Task directions
Gather every line of the entries that includes the word "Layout".

- - - - - - -

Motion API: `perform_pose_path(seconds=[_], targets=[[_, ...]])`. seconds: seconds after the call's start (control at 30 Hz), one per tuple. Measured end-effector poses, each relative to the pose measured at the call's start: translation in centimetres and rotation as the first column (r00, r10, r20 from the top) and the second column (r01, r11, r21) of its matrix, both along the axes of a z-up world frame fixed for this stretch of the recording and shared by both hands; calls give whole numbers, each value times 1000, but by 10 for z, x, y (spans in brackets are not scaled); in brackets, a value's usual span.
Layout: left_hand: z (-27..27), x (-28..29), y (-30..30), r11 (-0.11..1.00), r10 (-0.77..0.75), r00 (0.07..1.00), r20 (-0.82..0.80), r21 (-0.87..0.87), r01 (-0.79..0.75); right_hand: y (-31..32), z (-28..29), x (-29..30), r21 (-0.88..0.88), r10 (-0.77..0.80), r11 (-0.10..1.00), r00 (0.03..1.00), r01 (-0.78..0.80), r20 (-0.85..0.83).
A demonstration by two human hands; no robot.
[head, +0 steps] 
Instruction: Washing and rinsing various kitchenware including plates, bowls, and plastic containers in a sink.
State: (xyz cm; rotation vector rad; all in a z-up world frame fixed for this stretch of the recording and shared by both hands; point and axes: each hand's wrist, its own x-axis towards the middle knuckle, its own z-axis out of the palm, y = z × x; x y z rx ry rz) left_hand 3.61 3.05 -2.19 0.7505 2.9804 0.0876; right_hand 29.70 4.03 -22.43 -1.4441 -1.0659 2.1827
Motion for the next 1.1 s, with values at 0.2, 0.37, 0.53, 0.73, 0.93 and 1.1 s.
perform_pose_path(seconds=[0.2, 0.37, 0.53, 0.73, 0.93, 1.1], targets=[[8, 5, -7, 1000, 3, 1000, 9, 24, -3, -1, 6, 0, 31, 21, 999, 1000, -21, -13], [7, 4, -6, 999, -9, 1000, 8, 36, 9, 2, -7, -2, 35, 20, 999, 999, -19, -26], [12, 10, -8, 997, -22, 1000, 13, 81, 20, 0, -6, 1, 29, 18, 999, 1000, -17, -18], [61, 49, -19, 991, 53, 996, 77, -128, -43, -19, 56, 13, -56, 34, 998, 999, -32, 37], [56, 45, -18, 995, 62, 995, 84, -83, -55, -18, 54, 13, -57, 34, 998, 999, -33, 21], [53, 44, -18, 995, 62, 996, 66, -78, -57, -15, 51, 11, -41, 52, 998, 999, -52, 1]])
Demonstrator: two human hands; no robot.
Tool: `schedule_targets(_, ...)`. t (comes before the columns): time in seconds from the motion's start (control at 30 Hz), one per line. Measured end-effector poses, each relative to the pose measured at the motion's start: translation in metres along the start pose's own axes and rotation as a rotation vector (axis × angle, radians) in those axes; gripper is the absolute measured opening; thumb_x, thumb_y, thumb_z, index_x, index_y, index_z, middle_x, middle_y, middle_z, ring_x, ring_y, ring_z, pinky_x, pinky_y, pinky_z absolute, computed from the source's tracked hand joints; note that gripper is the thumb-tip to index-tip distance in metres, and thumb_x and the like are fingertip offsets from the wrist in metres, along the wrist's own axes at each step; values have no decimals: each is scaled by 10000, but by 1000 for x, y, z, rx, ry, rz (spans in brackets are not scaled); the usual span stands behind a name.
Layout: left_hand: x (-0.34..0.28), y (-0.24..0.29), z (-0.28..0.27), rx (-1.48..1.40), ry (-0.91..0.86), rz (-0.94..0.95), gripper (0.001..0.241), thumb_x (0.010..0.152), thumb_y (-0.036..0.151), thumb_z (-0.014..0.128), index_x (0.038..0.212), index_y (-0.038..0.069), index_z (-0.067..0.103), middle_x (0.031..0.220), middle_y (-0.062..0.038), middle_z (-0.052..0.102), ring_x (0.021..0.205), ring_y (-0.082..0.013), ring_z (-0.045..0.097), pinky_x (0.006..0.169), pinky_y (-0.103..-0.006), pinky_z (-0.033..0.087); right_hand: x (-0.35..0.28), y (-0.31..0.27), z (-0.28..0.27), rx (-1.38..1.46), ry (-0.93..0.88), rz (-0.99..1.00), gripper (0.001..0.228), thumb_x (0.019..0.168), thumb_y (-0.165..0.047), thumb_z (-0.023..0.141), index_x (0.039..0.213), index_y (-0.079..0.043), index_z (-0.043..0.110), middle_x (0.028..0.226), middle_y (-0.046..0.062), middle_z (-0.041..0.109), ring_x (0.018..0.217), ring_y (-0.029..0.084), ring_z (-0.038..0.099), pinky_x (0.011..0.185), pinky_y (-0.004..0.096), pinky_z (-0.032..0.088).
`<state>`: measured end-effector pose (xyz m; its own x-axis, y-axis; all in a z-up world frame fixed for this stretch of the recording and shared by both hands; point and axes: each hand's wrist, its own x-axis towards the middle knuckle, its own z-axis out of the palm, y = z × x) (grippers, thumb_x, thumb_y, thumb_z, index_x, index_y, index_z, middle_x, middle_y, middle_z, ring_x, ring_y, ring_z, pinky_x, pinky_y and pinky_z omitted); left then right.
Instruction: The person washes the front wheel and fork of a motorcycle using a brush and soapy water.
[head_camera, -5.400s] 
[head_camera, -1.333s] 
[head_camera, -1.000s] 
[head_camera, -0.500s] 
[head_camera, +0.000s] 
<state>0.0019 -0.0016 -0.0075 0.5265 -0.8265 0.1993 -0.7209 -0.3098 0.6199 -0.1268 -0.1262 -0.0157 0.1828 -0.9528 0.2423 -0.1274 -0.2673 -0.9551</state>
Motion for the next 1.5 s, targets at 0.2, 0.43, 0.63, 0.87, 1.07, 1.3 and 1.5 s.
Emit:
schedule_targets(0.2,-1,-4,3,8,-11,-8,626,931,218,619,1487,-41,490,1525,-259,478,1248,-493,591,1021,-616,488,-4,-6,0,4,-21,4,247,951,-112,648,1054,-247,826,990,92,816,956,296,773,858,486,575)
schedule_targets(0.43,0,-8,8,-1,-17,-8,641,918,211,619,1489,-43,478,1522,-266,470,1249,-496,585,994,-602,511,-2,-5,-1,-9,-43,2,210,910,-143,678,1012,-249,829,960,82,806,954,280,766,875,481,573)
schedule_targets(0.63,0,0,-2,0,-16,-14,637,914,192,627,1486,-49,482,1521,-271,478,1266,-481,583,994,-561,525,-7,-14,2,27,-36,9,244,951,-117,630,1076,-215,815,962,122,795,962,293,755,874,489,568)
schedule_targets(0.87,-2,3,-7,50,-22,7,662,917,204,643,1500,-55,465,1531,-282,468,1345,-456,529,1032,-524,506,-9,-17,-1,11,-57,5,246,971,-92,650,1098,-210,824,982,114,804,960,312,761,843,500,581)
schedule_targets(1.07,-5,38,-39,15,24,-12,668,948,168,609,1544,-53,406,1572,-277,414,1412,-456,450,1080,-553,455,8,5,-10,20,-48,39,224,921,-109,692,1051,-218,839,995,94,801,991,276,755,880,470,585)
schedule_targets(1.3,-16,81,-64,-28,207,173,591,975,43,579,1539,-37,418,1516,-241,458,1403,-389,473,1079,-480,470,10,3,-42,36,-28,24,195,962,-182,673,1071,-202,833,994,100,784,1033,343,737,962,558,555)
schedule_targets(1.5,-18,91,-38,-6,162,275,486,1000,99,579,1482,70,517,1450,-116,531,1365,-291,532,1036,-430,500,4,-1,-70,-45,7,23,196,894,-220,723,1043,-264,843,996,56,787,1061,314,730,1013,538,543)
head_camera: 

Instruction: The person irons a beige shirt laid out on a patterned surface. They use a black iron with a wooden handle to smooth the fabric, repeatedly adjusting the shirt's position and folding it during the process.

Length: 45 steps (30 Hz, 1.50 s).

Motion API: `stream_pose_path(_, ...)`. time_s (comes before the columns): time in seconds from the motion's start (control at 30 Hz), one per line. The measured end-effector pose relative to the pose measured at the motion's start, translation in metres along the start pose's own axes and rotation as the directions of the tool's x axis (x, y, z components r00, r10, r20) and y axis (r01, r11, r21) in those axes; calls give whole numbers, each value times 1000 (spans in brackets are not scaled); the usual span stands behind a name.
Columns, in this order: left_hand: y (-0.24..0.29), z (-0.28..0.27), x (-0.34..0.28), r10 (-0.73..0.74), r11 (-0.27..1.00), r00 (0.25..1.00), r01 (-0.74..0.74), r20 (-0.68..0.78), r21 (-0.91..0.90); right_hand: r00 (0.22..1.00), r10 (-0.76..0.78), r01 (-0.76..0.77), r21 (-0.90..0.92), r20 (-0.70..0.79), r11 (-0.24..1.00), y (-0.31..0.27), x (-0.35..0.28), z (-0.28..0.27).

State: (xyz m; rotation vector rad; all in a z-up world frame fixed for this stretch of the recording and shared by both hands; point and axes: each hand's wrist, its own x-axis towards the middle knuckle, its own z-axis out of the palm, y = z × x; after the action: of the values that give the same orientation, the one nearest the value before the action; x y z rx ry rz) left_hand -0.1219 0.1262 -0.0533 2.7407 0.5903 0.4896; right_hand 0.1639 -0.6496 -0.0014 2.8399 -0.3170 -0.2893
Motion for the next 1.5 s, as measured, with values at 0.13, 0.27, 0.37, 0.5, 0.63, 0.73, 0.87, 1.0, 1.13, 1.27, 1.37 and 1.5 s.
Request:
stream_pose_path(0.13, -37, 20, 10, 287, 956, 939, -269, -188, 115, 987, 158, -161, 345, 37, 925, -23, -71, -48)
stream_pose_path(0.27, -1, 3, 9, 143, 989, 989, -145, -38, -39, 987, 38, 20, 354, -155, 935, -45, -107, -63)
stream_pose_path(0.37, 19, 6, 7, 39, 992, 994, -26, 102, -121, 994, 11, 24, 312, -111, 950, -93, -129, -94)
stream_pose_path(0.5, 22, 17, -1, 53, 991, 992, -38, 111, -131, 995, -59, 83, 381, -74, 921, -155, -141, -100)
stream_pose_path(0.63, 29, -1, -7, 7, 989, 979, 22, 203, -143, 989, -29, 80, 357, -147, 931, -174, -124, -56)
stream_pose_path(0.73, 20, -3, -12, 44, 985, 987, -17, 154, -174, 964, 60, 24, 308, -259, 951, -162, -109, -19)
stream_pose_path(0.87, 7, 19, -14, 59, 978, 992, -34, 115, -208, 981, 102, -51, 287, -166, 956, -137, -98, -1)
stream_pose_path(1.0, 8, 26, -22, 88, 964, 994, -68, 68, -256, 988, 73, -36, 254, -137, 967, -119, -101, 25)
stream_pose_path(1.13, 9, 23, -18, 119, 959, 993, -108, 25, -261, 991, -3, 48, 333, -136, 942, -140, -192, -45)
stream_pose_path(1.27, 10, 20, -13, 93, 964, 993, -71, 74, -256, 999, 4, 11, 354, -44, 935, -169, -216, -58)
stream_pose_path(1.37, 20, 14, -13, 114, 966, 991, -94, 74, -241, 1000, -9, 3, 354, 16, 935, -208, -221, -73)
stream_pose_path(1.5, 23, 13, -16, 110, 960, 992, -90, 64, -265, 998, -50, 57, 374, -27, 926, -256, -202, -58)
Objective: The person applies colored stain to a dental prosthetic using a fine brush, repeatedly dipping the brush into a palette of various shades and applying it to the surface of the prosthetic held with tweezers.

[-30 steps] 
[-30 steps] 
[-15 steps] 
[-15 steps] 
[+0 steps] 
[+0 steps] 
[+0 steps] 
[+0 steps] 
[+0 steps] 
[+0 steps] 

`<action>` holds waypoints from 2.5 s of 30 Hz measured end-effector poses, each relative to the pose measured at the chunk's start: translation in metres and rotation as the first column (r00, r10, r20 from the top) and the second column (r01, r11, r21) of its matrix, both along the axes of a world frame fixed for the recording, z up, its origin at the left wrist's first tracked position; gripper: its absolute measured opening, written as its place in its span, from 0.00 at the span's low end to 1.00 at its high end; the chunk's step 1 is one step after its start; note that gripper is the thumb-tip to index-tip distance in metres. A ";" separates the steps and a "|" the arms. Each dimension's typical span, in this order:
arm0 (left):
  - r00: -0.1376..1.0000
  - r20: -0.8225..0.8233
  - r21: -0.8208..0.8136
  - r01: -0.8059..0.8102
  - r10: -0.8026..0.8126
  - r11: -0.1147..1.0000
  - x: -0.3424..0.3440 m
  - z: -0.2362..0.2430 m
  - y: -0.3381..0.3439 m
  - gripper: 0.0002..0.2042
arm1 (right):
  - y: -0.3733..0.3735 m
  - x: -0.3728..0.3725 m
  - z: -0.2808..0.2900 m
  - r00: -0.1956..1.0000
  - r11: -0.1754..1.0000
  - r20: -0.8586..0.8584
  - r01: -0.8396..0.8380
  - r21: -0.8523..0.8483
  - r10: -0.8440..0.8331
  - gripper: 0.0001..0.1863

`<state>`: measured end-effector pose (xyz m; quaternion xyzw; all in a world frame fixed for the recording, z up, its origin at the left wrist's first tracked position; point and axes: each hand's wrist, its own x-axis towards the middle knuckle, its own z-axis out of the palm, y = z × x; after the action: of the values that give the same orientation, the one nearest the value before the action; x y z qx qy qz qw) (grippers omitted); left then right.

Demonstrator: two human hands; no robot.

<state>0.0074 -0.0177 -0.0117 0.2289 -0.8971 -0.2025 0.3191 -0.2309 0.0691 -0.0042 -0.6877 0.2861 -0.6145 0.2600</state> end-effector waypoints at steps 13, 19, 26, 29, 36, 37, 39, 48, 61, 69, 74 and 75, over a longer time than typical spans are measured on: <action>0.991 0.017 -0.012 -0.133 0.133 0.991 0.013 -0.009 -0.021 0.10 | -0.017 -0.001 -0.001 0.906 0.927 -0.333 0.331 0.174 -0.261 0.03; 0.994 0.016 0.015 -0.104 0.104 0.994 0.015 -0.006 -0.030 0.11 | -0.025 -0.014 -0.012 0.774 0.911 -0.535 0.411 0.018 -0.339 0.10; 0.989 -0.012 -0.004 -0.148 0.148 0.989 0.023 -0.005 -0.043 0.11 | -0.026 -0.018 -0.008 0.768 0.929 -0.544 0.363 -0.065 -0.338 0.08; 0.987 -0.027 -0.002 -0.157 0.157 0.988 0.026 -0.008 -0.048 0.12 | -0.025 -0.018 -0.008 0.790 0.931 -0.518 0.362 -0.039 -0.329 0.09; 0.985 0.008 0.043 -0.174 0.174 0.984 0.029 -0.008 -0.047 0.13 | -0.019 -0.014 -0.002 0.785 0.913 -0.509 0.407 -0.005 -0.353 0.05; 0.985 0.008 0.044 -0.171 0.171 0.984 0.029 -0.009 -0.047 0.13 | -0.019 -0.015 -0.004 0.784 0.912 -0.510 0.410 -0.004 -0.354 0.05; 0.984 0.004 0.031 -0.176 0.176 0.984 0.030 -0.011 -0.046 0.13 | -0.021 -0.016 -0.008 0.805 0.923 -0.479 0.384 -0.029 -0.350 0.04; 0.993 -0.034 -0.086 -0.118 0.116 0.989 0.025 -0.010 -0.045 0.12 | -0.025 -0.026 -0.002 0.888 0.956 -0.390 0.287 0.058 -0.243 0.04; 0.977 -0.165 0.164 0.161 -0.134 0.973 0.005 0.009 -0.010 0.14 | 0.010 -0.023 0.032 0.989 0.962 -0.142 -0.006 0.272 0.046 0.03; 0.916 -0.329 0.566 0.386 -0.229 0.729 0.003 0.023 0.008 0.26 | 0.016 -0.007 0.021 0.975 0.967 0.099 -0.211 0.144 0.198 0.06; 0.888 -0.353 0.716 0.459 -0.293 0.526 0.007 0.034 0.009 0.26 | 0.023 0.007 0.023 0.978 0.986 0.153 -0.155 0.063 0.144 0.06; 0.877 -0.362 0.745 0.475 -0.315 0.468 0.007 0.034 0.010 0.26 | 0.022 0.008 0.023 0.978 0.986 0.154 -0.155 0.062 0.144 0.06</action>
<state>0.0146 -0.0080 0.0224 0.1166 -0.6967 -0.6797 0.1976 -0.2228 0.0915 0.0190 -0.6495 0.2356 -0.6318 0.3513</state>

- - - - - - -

Solution
Layout: left_hand: z (-27..27), x (-28..29), y (-30..30), r11 (-0.11..1.00), r10 (-0.77..0.75), r00 (0.07..1.00), r20 (-0.82..0.80), r21 (-0.87..0.87), r01 (-0.79..0.75); right_hand: y (-31..32), z (-28..29), x (-29..30), r21 (-0.88..0.88), r10 (-0.77..0.80), r11 (-0.10..1.00), r00 (0.03..1.00), r01 (-0.78..0.80), r20 (-0.85..0.83).
Layout: left_hand: x (-0.34..0.28), y (-0.24..0.29), z (-0.28..0.27), rx (-1.48..1.40), ry (-0.91..0.86), rz (-0.94..0.95), gripper (0.001..0.241), thumb_x (0.010..0.152), thumb_y (-0.036..0.151), thumb_z (-0.014..0.128), index_x (0.038..0.212), index_y (-0.038..0.069), index_z (-0.067..0.103), middle_x (0.031..0.220), middle_y (-0.062..0.038), middle_z (-0.052..0.102), ring_x (0.021..0.205), ring_y (-0.082..0.013), ring_z (-0.045..0.097), pinky_x (0.006..0.169), pinky_y (-0.103..-0.006), pinky_z (-0.033..0.087); right_hand: x (-0.35..0.28), y (-0.31..0.27), z (-0.28..0.27), rx (-1.38..1.46), ry (-0.93..0.88), rz (-0.99..1.00), gripper (0.001..0.228), thumb_x (0.019..0.168), thumb_y (-0.165..0.047), thumb_z (-0.023..0.141), index_x (0.039..0.213), index_y (-0.079..0.043), index_z (-0.043..0.110), middle_x (0.028..0.226), middle_y (-0.046..0.062), middle_z (-0.041..0.109), ring_x (0.018..0.217), ring_y (-0.029..0.084), ring_z (-0.038..0.099), pinky_x (0.011..0.185), pinky_y (-0.004..0.096), pinky_z (-0.032..0.088).

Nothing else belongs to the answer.